Saturday, October 17, 2015

More grubby relics climbing aboard the SHIP OF FOOLS

The exact opposite of rats deserting the sinking ship, several more has-beens were announced for that fabulous "MOODIES" crucifixion. Or whatever it's called. Cruise?

Aside from the headliners, who barely manage to work Las Vegas casinos with their pap, and in addition to the two-man ZOMBIES who play their tiresome two and a half hits as an encore in some of the smallest venues on Earth...

This is what the term PATHETIC was coined for.

Jesus, we all know Vanilla Fudge were a good band in its day, and had a part in creating shoe-gazing drug-addled progrock, and we ALSO are well aware they are from Long Island, but don't they look like they have day jobs working in a bad pizza shop? (Yes, the lead singer is Jewish, but he still looks like he works in a bad pizza shop).

I'm not sure if the cruisefixion normally book "surprise" additions, or if tickets aren't selling well. Either way, this is even more sadder and disturbing than the ever-worsening Ringo All-Star Band shows.

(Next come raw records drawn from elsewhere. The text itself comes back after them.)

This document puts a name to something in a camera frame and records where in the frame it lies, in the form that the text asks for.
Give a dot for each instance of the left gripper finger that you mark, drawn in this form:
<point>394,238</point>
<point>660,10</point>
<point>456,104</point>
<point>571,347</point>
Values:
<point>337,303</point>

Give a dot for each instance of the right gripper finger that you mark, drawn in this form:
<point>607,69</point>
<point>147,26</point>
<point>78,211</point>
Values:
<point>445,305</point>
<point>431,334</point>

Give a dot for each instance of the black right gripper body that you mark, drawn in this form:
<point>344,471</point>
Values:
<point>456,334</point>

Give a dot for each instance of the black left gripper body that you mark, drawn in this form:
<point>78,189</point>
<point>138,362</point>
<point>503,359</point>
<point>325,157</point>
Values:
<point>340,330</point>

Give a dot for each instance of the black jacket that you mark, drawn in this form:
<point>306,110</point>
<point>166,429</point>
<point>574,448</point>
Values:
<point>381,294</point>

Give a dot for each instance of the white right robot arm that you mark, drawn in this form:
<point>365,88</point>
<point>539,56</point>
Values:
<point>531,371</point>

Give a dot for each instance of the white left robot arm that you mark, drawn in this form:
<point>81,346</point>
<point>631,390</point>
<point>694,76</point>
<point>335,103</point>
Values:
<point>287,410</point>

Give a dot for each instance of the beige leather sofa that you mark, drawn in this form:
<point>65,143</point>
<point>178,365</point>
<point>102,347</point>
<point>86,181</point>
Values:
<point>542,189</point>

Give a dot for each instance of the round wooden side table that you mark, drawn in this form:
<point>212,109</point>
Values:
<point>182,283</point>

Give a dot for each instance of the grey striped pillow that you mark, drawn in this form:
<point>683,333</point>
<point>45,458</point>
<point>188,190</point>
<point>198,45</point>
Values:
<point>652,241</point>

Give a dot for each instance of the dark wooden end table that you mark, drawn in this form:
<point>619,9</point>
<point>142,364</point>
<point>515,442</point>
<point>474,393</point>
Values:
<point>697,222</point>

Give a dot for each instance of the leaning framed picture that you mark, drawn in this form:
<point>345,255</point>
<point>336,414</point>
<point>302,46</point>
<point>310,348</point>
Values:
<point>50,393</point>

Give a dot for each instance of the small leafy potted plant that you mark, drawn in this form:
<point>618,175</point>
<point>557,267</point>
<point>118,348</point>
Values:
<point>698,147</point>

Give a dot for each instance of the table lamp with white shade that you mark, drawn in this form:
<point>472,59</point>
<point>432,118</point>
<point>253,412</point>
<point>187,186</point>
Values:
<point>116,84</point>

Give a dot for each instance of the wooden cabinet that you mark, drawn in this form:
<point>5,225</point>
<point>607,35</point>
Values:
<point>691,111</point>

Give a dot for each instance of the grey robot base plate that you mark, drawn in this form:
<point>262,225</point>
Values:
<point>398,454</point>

Jesus, who the FUCK ever admitted to owning a Grand Funk album?

Yep the Ship of Fools is now packed with sad nostalgia acts.

Shabby aging men who were once "rock stars," will take to some tatty cruise ship stage and sing their one or two hits. (At this point can any of these acts claim to have more than two songs that hold up?)

After the show they can get pestered by shabby aging men in the audience putting their arms around 'em for selfies.

And who knows, some shabby aging women will want to re-live their groupie days and try and give blow jobs to some of them. Which will be easy since now they can take out their teeth.

And it's, what, two THOUSAND dollars minimum for aging man and wife to share a cabin for five days, and reek of rock nostalgia from Miami to a "mystery island" and back? "Hey, that's only a thousand dollars each, and we get five days and nights of food and board. Not bad. And we get to see grimy looking guys with dyed beards, bad wigs, or leathery skin! We get to button-hole some guy from the Strawbs and assholishly tell him what we couldn't say in a paragraph on Facebook AND get a SELFIE. This is LIVING!!"

What do people do with their money in the 21st Century? Only dull ones who do hedge fund swindles on Wall Street, and over-charge legal fees at their law offices, or do robot accounting work actually HAVE money. Their imagination is limited to returning to childhood via Comic-Con shows and CRUISES like this one.

I'm sure they still go to VEGAS to see Elton John, but their "entertainment" dollar is being desperately grabbed at by entrepmanures offering cruises and weekends of "meet the has-been and pay $50 for a photo op."

And while ISIS and the Palest-eeeeeeeeeenians destroy the world with their psycho religions, the 21st Century aging white people make CELEBRITY their religion. They make Comic-Cons their version of Mecca. They make circular cruises their hajira, ending up back in Miami, and having to take planes back to their ridiculous homes.

It might be a curiosity to see one or two of these groups playing a free outdoor concert at a street fair, or some local pub for a modest $25 and a two drink minimum (maybe) but anything more than that IS moronic. As is being so star-struck and so loaded with disposable income that you'll stand next to Peter Tork for $50.

"Ship of Fools" starred such supporting actors as Oskar Werner, Jose Ferrer and Michael Dunn. Gosh, if they were alive today, they'd be sitting at tables raking in a fucking FORTUNE from insolent, ill-mannered, arrogant starry-eyed goofs. The kind that would say, "But shouldn't Michael Dunn be half price?"